- Problem description: Set down the whole listing that follows, precisely as written.

-=-=-=-=-

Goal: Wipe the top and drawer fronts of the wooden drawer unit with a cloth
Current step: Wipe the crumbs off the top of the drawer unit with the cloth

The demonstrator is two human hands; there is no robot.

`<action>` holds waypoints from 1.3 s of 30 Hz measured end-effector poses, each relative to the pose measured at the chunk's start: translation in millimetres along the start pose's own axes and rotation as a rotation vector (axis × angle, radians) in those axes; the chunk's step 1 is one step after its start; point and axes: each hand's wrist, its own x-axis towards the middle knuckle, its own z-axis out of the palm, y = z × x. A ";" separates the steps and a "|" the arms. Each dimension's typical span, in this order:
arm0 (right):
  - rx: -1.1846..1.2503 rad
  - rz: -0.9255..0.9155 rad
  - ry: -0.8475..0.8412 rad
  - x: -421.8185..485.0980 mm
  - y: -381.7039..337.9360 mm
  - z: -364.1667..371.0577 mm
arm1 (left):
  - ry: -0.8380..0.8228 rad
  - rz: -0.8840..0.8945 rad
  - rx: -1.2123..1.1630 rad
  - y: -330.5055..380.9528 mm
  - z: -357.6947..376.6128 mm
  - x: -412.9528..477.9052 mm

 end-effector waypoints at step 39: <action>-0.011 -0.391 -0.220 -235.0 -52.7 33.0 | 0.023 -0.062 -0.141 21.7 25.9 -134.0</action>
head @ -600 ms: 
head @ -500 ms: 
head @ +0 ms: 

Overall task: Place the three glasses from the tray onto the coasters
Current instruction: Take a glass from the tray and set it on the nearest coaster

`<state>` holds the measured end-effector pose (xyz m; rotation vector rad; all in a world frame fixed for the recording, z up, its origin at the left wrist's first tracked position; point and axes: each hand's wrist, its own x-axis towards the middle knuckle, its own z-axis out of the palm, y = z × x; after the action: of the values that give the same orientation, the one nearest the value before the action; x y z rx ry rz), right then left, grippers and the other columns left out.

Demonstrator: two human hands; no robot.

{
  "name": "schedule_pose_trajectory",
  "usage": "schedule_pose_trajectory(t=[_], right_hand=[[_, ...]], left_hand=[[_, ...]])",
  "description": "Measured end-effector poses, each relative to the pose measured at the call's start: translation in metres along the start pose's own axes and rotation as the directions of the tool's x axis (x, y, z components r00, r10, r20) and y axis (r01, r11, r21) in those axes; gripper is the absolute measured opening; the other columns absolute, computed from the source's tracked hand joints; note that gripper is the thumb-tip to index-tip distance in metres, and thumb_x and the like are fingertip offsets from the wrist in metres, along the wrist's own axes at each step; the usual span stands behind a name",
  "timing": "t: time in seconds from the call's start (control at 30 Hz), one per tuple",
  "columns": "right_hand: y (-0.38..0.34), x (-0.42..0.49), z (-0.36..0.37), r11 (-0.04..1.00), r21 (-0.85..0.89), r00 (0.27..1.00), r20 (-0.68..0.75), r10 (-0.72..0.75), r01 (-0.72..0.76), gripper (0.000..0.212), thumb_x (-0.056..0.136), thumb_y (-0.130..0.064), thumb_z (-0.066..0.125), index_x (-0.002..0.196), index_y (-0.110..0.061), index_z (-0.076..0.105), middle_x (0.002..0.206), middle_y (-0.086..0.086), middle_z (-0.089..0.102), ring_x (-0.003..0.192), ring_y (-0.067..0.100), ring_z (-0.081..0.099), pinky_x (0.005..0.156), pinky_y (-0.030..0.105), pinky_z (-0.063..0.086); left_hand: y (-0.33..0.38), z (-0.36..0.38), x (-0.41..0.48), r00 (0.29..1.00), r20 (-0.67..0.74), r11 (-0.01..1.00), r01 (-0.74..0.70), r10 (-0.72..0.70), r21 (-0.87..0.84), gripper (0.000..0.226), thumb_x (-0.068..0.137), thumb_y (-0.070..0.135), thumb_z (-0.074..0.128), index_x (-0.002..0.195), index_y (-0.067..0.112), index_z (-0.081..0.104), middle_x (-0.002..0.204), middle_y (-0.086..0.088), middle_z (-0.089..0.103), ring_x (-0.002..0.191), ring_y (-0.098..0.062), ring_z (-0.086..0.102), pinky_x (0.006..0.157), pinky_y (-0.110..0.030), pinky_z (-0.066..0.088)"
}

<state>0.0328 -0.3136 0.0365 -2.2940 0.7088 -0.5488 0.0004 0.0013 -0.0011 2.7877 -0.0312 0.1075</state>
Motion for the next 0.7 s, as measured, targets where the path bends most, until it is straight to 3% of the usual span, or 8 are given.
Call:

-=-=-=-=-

- Task solution:
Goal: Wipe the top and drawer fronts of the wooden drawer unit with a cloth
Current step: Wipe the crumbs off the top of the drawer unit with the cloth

The demonstrator is two human hands; there is no robot.

`<action>` holds waypoints from 1.3 s of 30 Hz measured end-effector poses, each relative to the pose measured at the chunk's start: translation in millimetres along the start pose's own axes and rotation as a rotation vector (axis × angle, radians) in those axes; the chunk's step 1 is one step after its start; point and axes: each hand's wrist, its own x-axis towards the middle knuckle, its own z-axis out of the palm, y = z × x. A ";" separates the steps and a "|" the arms. Each dimension's typical span, in this order:
arm0 (right):
  - rx: -1.1846..1.2503 rad
  - rz: -0.9255..0.9155 rad
  - ry: -0.8475..0.8412 rad
  - x: -421.8185..485.0980 mm
  - y: -381.7039..337.9360 mm
  - z: -364.1667..371.0577 mm
arm1 (left):
  - ry: -0.8380..0.8228 rad
  - rz: -0.8840..0.8945 rad
  - rx: -1.2123..1.1630 rad
  - y: -330.5055..380.9528 mm
  - z: -357.6947..376.6128 mm
  - x: -412.9528..477.9052 mm

 end-effector waypoints at step 39: <action>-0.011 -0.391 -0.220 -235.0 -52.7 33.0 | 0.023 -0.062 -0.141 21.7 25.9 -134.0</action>
head @ -600 ms: 
head @ -500 ms: 
head @ +0 ms: 

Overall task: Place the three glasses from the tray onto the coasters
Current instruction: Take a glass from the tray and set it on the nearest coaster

`<state>` holds the measured end-effector pose (xyz m; rotation vector rad; all in a world frame fixed for the recording, z up, its origin at the left wrist's first tracked position; point and axes: each hand's wrist, its own x-axis towards the middle knuckle, its own z-axis out of the palm, y = z × x; after the action: of the values that give the same orientation, the one nearest the value before the action; x y z rx ry rz), right then left, grippers and the other columns left out.

Demonstrator: two human hands; no robot.

{
  "name": "schedule_pose_trajectory",
  "usage": "schedule_pose_trajectory(t=[_], right_hand=[[_, ...]], left_hand=[[_, ...]])",
  "description": "Measured end-effector poses, each relative to the pose measured at the call's start: translation in metres along the start pose's own axes and rotation as the directions of the tool's x axis (x, y, z components r00, r10, r20) and y axis (r01, r11, r21) in those axes; gripper is the absolute measured opening; the other columns absolute, computed from the source's tracked hand joints; note that gripper is the thumb-tip to index-tip distance in metres, and thumb_x and the like are fingertip offsets from the wrist in metres, along the wrist's own axes at each step; the usual span stands behind a name",
  "timing": "t: time in seconds from the call's start (control at 30 Hz), one per tuple",
  "columns": "right_hand: y (-0.38..0.34), x (-0.42..0.49), z (-0.36..0.37), r11 (-0.04..1.00), r21 (-0.85..0.89), r00 (0.27..1.00), r20 (-0.68..0.75), r10 (-0.72..0.75), r01 (-0.72..0.76), gripper (0.000..0.212), thumb_x (-0.056..0.136), thumb_y (-0.130..0.064), thumb_z (-0.066..0.125), index_x (-0.002..0.196), index_y (-0.110..0.061), index_z (-0.076..0.105), middle_x (0.002..0.206), middle_y (-0.086..0.086), middle_z (-0.089..0.102), ring_x (-0.003..0.192), ring_y (-0.067..0.100), ring_z (-0.081..0.099), pinky_x (0.005..0.156), pinky_y (-0.030..0.105), pinky_z (-0.063..0.086); left_hand: y (-0.33..0.38), z (-0.36..0.38), x (-0.41..0.48), r00 (0.29..1.00), r20 (-0.67..0.74), r11 (-0.01..1.00), r01 (-0.74..0.70), r10 (-0.72..0.70), r21 (-0.87..0.84), gripper (0.000..0.226), thumb_x (-0.068..0.137), thumb_y (-0.070..0.135), thumb_z (-0.074..0.128), index_x (-0.002..0.195), index_y (-0.067..0.112), index_z (-0.081..0.104), middle_x (-0.002..0.204), middle_y (-0.086..0.088), middle_z (-0.089..0.103), ring_x (-0.002..0.191), ring_y (-0.098..0.062), ring_z (-0.086..0.102), pinky_x (0.006..0.157), pinky_y (-0.110..0.030), pinky_z (-0.066..0.088)"
}

<state>0.0328 -0.3136 0.0365 -2.2940 0.7088 -0.5488 0.0004 0.0013 -0.0011 2.7877 -0.0312 0.1075</state>
Motion for the next 0.7 s, as measured, targets where the path bends most, until it is straight to 3% of the usual span, or 8 are given.
Call:

The work is done, and the output is complete.